[[ Given records, beginning ]]

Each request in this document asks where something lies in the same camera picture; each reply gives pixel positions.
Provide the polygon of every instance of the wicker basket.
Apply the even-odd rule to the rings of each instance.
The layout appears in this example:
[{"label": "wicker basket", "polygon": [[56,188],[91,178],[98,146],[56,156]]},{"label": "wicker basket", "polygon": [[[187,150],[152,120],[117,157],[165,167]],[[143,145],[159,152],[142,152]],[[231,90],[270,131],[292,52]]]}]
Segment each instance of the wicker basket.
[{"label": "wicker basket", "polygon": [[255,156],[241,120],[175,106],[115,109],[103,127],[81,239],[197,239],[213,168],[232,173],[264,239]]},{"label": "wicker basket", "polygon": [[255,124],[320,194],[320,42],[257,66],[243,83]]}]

[[ Given records, end ]]

*Exercise brief:* All lines above between those holding "Provide the polygon" and "The layout appears", inclusive, must be set down unchanged, and no other line may be included.

*Response box:*
Provide the polygon of every instance of the wicker basket.
Apply the even-odd rule to the rings of each instance.
The layout appears in this example:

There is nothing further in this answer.